Convolutional Neural Network (CNN) is a type of deep learning model designed for processing image data. It is commonly used for image recognition, classification, and feature extraction. In medical applications, CNNs can help analyze medical images and detect tumors or lesion regions.
The basic structure of a CNN includes the following layers:
In the convolutional layer, a small matrix called a kernel (or filter) is used to slide across the image. As the kernel moves over the image, it extracts key local features from each region.
Typically following a convolutional layer, an activation function introduces non-linearity to the model. A commonly used activation function is ReLU (Rectified Linear Unit, \(f(x)=max(0,x)\)). Introducing non-linearity enables CNNs to learn more complex patterns and improves model performance.
The pooling layer reduces the dimensionality of the feature maps output from the convolutional layer. Methods such as max pooling or average pooling help reduce computational load while retaining the most important information.
he fully connected layer converts the extracted features into final classification results. For example, in image classification tasks, it outputs the probability of an image belonging to each category and determines the final prediction.

ResNet was developed to address the vanishing gradient problem in traditional CNNs. As CNNs grow deeper, gradient information may diminish, making training less effective.
To solve this, ResNet introduces residual blocks. Simply put, every few layers, a shortcut connection passes the input x directly to the output, allowing the model to learn the residual F(x) instead of the full transformation. This design preserves important features during training and enables efficient training of very deep networks.

VGG architectures use smaller convolutional kernels (3×3) and pooling layers (2×2). As shown in the diagram, stacking multiple small kernels achieves the same receptive field as larger kernels (5×5 or 7×7) while enabling deeper networks to extract more detailed features.
Popular models include VGG-16 and VGG-19, which contain 13 or 16 convolutional layers plus 3 fully connected layers. Pretrained ImageNet weights are available, making these models suitable for general image classification tasks.

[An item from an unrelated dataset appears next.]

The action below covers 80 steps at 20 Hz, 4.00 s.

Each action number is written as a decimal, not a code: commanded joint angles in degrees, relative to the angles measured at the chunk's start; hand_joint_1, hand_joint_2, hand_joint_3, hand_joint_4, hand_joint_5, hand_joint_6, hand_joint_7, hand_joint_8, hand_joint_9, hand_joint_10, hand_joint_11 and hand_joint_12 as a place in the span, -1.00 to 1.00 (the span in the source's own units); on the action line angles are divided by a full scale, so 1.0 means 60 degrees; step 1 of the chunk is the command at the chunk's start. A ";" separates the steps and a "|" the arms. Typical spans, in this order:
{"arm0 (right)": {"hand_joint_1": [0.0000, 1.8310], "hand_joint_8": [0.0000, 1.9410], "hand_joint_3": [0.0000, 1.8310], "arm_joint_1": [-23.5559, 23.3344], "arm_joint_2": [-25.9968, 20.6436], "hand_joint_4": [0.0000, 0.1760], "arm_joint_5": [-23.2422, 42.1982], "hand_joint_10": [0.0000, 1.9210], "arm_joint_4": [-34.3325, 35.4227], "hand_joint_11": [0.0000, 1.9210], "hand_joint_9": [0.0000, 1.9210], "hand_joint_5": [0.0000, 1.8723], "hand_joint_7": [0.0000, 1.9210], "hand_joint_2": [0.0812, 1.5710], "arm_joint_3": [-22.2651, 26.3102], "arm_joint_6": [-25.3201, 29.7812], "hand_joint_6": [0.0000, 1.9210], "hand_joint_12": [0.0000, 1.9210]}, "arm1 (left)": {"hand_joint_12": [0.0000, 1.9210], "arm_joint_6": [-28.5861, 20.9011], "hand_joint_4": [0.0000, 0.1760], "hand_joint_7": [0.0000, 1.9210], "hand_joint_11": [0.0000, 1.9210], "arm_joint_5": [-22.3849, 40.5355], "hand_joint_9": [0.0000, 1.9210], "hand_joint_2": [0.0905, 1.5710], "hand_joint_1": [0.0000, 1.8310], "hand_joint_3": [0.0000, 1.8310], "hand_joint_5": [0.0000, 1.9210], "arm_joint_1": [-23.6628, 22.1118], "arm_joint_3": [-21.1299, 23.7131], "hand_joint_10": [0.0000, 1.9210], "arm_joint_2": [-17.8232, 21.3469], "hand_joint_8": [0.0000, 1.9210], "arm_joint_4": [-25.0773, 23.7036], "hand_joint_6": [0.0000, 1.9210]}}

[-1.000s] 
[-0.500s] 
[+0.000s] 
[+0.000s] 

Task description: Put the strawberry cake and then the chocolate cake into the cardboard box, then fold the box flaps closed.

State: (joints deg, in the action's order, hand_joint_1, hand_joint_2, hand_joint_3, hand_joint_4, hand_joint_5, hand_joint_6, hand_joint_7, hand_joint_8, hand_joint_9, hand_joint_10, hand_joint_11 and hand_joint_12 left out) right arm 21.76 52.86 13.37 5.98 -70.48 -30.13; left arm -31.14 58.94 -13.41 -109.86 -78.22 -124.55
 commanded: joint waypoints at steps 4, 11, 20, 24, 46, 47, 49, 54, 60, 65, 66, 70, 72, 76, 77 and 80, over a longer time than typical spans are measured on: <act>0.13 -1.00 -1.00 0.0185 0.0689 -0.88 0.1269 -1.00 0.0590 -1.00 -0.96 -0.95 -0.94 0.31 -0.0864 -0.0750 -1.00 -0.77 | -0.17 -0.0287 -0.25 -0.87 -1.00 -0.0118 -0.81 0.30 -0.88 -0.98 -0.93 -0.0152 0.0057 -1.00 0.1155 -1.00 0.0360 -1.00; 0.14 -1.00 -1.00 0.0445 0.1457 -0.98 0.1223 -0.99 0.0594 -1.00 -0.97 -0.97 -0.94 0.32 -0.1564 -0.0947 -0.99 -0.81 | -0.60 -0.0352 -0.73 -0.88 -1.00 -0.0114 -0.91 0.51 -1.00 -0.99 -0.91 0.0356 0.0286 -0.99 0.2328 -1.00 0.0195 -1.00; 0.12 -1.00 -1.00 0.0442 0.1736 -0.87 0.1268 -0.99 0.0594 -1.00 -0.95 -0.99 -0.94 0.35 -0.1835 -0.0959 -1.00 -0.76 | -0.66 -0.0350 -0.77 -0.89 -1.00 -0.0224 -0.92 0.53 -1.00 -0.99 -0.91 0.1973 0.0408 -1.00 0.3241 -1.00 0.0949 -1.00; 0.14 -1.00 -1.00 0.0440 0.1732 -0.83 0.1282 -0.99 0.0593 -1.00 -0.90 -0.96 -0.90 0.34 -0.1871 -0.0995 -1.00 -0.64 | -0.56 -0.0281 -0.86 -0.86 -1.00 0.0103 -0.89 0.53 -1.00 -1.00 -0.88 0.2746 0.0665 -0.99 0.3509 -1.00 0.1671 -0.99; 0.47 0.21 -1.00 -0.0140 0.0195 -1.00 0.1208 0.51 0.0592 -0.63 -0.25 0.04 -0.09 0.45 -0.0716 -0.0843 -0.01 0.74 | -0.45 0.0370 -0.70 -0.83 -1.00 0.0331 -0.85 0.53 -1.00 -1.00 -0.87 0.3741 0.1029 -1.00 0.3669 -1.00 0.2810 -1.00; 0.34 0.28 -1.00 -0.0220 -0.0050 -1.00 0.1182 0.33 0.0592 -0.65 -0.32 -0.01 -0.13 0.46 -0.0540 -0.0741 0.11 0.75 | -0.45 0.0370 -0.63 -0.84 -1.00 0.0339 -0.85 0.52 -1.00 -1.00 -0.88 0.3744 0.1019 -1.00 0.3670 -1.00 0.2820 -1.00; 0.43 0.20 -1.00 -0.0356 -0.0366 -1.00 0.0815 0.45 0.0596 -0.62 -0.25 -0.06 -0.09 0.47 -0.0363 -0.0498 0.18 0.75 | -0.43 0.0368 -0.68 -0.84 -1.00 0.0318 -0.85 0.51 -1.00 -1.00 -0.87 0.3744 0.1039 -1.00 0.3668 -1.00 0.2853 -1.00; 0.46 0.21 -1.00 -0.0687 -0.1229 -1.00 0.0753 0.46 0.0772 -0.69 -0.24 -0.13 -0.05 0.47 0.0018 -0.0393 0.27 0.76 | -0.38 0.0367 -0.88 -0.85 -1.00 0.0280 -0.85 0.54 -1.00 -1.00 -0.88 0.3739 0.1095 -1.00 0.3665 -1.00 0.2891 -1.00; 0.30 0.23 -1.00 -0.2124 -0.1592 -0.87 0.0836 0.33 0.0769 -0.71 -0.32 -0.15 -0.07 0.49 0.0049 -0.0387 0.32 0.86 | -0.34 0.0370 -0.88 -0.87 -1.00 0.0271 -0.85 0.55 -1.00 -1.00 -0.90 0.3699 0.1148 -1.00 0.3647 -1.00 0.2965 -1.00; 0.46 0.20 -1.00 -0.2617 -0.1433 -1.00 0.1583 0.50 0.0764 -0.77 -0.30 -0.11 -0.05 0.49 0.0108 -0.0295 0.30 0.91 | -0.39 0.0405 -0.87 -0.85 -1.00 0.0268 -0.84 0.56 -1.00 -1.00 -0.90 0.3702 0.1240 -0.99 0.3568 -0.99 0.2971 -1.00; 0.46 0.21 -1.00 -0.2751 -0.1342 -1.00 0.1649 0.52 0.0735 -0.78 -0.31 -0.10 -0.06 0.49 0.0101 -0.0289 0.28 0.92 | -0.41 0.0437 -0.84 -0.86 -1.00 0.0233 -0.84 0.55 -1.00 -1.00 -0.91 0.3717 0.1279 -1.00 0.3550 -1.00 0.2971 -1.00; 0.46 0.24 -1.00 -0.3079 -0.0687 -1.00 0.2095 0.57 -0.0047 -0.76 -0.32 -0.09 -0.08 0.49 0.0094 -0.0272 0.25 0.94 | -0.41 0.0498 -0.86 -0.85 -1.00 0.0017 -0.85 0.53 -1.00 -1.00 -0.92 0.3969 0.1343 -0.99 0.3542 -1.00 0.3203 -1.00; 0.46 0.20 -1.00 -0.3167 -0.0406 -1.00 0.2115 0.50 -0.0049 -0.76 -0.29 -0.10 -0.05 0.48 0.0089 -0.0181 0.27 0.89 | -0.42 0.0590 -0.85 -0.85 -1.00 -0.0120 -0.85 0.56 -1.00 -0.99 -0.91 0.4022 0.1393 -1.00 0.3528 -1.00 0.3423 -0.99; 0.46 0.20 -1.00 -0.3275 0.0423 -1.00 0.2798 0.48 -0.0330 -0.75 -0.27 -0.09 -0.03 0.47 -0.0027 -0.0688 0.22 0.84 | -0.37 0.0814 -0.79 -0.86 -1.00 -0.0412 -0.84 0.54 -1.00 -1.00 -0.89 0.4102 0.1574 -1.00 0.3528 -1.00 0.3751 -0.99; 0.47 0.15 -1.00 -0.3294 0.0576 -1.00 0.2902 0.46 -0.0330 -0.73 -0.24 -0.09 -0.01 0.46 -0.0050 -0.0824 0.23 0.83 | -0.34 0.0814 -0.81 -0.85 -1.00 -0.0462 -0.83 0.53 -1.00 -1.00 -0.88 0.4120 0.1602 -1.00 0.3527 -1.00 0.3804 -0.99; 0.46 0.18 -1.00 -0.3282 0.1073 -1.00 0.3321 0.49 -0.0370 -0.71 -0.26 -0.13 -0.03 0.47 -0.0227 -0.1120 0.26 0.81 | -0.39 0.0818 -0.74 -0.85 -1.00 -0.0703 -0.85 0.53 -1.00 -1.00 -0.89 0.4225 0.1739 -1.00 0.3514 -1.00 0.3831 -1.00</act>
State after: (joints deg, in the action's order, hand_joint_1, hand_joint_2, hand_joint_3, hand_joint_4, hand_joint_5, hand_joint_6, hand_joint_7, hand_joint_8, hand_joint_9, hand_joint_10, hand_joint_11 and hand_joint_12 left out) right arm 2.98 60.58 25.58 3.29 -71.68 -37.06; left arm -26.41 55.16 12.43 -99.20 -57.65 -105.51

U-Net is widely used for medical image segmentation. It addresses challenges such as high image resolution and limited training data. The U-Net consists of two main parts:
an encoder for feature extraction
a decoder for upsampling
These are connected through skip connections, which pass encoder features to the decoder to preserve local details — crucial for high-precision medical segmentation.
Different depths of layers capture different receptive fields, enabling the model to see both fine details and broader context. This makes U-Net highly effective for medical imaging tasks where both cell morphology and spatial location are important.

You may first read: CLAM: Feature Extraction
In CLAM, WSI tiles are processed using a CNN. During image processing, convolutional kernels move across the tissue image, extracting patterns based on texture, morphology, and color variations. The network keeps only the most informative features. Through repeated convolution and dimensionality reduction, high-resolution WSI images can be converted into compact feature vectors. These low-dimensional vectors are then used for downstream model training.